Gerd K
Gerd K

Reputation: 1147

Why can I cast a COM object to a wrong interface?

I have a .NET program, that interacts with a mshtml object from another process. I wrote a small sample project from scratch to illustrate the problem. In this example I directly use a COM reference for the mshtml interop.

HTMLDocument document = Document;
IHTMLElement activeElement = document.activeElement;
Log.Verbose(activeElement.tagName);
bool isHtmlFrameElement = activeElement is HTMLFrameElement;
Log.Verbose("active Element is " + (isHtmlFrameElement ? "" : "NOT ") + "a frame element");

I reference a custom mshtml, generated with the following call:

tlbimp c:\Windows\System32\mshtml.tlb /out:c:\tmp\Interop.mshtml.dll

On my dev machine (where Office is installed) I get this log which is the expected behavior:

INPUT 
active Element is NOT a frame element

But on a naked machine, where no office (and no mshtml interop) is installed I get the following log:

INPUT 
active Element is a frame element

Of course it is not an HTMLFrameElement and any access to one of it's members causes a member not found exception.

Why does COM allow this invalid cast in the second scenario?
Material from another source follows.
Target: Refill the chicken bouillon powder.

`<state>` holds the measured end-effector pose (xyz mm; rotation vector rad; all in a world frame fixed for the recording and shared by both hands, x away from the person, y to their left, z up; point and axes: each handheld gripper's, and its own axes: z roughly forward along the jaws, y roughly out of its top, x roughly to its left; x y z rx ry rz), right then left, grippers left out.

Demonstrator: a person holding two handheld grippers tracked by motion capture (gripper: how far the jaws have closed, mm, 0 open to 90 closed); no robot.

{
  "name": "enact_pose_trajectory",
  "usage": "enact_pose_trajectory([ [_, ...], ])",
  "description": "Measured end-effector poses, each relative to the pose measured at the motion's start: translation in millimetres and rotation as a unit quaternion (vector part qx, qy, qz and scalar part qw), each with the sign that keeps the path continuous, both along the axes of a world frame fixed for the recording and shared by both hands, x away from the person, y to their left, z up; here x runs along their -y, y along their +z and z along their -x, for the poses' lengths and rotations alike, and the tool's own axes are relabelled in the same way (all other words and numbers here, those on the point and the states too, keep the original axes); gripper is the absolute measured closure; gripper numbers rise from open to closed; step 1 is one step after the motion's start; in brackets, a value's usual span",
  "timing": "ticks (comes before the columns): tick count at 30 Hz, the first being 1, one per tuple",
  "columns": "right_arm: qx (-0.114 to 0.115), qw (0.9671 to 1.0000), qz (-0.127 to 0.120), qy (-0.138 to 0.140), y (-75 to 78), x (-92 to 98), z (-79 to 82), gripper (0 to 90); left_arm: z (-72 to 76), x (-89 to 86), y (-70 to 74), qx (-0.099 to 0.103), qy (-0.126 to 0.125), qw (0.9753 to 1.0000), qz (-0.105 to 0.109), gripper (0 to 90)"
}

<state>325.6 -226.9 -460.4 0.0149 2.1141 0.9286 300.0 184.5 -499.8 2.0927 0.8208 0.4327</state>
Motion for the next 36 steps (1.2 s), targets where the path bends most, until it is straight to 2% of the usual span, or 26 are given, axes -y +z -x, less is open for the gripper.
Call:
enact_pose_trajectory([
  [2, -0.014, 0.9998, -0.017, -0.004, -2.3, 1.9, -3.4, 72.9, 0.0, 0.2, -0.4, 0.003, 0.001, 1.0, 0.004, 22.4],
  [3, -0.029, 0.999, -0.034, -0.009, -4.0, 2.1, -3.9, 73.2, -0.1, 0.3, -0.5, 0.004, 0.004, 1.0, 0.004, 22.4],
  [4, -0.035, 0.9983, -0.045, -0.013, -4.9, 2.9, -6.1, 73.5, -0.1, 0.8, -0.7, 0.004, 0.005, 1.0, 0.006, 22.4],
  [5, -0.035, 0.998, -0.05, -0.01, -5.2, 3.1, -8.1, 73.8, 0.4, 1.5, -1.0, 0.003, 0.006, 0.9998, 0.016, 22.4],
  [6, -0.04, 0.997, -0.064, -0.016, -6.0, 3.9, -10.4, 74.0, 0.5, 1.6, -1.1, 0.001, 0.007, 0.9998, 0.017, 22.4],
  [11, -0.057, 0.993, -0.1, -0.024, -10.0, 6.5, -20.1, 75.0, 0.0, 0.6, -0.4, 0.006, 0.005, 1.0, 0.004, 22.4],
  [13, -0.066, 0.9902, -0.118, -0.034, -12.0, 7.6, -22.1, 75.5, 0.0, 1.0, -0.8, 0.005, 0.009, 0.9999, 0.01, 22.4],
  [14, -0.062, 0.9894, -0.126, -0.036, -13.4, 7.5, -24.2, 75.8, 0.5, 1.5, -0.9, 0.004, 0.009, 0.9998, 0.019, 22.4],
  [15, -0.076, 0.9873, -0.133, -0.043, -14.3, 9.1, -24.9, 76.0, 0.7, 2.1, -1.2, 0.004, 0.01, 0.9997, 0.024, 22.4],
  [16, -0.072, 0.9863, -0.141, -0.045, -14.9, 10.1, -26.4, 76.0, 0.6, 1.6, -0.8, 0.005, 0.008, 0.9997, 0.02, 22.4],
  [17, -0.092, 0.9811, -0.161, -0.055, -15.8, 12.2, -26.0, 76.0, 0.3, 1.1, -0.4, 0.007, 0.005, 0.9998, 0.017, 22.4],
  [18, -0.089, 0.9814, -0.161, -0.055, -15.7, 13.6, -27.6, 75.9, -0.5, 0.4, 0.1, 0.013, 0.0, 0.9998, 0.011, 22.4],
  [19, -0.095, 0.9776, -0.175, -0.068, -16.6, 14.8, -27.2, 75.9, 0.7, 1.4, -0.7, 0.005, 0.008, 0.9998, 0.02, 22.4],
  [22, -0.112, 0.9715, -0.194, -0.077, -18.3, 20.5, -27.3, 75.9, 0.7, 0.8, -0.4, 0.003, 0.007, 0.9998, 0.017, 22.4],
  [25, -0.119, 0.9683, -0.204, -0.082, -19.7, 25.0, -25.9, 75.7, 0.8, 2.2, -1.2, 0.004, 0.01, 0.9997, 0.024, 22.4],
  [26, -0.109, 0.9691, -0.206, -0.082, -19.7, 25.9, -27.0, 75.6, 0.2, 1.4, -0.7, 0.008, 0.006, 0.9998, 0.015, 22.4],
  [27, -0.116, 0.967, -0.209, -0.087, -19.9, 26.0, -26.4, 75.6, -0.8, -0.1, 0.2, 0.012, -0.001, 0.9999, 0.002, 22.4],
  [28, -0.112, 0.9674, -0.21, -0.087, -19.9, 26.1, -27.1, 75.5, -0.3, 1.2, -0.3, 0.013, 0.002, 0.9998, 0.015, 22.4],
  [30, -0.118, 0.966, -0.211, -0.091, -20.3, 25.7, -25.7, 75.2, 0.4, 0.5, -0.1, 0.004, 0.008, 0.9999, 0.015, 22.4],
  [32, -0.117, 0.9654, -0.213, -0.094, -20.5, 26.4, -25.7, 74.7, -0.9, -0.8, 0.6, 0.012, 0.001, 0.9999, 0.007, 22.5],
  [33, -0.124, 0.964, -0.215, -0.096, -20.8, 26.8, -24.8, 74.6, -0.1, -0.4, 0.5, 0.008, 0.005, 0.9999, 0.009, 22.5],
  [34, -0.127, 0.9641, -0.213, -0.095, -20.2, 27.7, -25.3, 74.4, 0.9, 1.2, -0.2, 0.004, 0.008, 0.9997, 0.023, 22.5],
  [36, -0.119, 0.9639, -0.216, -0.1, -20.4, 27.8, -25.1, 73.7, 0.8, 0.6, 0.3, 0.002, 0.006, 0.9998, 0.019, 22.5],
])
Can I work with my interop (in the build dir) or do I have to install it to GAC (like MS Office does)?

Upvotes: 2

Views: 237

Answers (2)

Simon Mourier
Simon Mourier

Reputation: 139187

mshtml's HTMLFrameElement is a COM coclass as generated by .NET. In reality and to make it short, this doesn't exist beyond tooling (like tlbimp, etc.). Usually we only use it's GUID (the CLSID) to be able to "cocreate" it.

This coclass declares it implements DispHTMLFrameElement which is a dispinterface. Again, this is more metadata for tooling, it has no real use in your case. You can see it declared in Windows SDK's mshtml.h:

EXTERN_C const IID DIID_DispHTMLFrameElement;

#if defined(__cplusplus) && !defined(CINTERFACE)
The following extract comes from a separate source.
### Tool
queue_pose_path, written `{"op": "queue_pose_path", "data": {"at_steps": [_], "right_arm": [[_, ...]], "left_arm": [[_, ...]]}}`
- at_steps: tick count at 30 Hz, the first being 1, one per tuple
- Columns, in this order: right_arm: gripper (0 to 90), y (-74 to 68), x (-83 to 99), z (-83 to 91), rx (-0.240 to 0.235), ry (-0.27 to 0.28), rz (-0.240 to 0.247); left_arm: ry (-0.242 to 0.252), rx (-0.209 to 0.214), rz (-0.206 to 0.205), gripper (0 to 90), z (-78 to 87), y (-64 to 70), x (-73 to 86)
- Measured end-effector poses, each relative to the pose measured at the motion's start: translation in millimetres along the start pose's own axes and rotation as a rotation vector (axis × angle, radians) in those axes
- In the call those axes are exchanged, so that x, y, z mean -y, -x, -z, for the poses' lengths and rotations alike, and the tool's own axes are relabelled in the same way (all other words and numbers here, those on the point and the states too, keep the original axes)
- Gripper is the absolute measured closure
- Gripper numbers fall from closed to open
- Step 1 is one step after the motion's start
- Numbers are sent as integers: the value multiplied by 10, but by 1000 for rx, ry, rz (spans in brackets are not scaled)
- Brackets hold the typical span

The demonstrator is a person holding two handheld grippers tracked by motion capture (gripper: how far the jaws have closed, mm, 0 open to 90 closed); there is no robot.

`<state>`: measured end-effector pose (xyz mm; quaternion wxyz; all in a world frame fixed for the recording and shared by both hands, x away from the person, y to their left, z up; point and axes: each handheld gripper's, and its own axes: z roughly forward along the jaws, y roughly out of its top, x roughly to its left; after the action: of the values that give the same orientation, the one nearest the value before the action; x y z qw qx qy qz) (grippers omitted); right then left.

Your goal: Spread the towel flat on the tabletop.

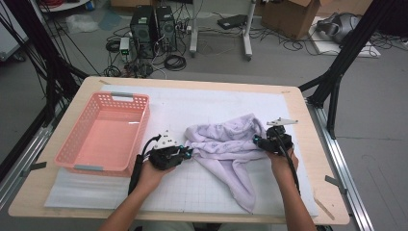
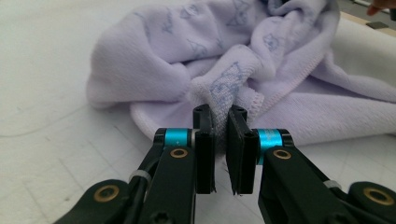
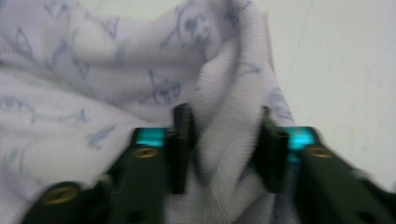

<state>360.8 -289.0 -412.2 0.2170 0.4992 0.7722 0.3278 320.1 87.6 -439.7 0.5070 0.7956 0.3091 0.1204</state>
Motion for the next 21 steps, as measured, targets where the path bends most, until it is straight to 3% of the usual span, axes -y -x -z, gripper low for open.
{"op": "queue_pose_path", "data": {"at_steps": [2,7,9,14,16,19,21], "right_arm": [[761,36,42,54,-7,11,15],[785,138,296,327,-63,50,24],[788,130,455,429,-94,62,53],[794,127,765,661,-97,37,83],[794,155,867,779,-84,20,106],[789,197,974,881,-94,-3,96],[708,206,1004,964,-98,9,89]], "left_arm": [[-5,19,-6,820,6,49,24],[-8,45,-19,815,37,110,31],[-10,33,1,730,42,96,29],[6,4,71,468,90,31,-7],[16,0,73,435,111,17,-27],[35,-13,87,413,143,-17,-50],[43,-23,96,408,158,-36,-55]]}}
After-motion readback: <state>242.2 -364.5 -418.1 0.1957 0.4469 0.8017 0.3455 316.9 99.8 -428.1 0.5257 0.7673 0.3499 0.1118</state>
MIDL_INTERFACE("3050f513-98b5-11cf-bb82-00aa00bdce0b")
DispHTMLFrameElement : public IDispatch
{
};

#else /* C style interface */

So .NET builds some fancy classes over these but they should not be used to detect COM interfaces support in your case. Why the behavior is different depending on context just means implementation of these classes varies.

In your case, you should check with IHTMLFrameElement which is also defined in MsHTML.h:

EXTERN_C const IID IID_IHTMLFrameElement;

#if defined(__cplusplus) && !defined(CINTERFACE)
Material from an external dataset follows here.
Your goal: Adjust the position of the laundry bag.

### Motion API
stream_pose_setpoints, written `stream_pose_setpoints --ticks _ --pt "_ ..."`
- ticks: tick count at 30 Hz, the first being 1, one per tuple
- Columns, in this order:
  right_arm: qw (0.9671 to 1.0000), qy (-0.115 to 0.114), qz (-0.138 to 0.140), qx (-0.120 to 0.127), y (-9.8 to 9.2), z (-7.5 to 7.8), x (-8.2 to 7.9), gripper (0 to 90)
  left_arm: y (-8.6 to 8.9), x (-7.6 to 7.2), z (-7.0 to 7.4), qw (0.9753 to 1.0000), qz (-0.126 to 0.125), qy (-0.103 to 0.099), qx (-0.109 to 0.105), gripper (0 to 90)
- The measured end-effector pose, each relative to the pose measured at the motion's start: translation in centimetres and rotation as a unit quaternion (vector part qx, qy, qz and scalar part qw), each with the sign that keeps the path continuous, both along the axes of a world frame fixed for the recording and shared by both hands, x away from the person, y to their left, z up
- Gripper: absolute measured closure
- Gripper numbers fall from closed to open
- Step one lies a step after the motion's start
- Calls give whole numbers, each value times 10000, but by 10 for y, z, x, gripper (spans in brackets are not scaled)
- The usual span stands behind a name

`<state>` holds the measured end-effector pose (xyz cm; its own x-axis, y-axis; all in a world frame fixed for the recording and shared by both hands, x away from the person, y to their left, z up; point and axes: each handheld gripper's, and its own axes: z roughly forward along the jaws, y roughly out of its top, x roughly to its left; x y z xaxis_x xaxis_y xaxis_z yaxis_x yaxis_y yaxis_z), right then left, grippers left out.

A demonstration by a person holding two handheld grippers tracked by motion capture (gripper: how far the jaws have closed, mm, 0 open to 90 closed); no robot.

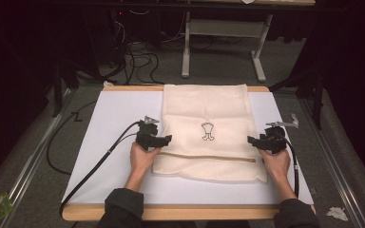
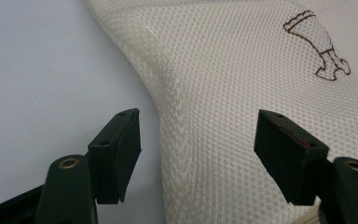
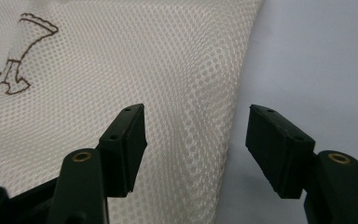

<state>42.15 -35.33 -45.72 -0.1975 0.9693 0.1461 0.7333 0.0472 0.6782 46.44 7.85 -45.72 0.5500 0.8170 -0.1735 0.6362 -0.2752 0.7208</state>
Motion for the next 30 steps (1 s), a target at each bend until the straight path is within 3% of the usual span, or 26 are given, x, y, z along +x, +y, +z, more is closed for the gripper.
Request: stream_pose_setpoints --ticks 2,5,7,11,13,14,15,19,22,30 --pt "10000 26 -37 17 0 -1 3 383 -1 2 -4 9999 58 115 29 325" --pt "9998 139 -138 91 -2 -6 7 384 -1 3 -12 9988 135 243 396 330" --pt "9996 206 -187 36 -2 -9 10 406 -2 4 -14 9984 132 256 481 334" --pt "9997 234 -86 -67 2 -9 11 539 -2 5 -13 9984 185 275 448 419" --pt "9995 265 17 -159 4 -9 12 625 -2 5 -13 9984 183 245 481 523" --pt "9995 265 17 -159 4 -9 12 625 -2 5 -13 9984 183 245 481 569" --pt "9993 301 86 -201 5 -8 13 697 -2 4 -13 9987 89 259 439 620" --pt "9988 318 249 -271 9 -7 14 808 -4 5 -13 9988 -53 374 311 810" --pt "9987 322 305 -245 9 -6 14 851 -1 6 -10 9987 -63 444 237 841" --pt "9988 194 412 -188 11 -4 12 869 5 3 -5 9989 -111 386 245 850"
MIDL_INTERFACE("3050f313-98b5-11cf-bb82-00aa00bdce0b")
IHTMLFrameElement : public IDispatch
{
public:
    virtual /* [id][propput] */ HRESULT STDMETHODCALLTYPE put_borderColor( 
        /* [in] */ VARIANT v) = 0;
    
    virtual /* [id][propget] */ HRESULT STDMETHODCALLTYPE get_borderColor( 
        /* [out][retval] */ __RPC__out VARIANT *p) = 0;
    
};

#else /* C style interface */

Note the IID is similar but in fact different and testing with this one is really what you want to do:

bool isHtmlFrameElement = activeElement is IHTMLFrameElement;

Upvotes: 2

Serge P
Serge P

Reputation: 1161

Casting is not failed because returned object is NULL. Details are explained here

Shortly, it says there is no exceptions while casting improperly. Working with COM objects is not easiest to be honest. First of all, dll should be registered correctly, second of all objects should be described correctly.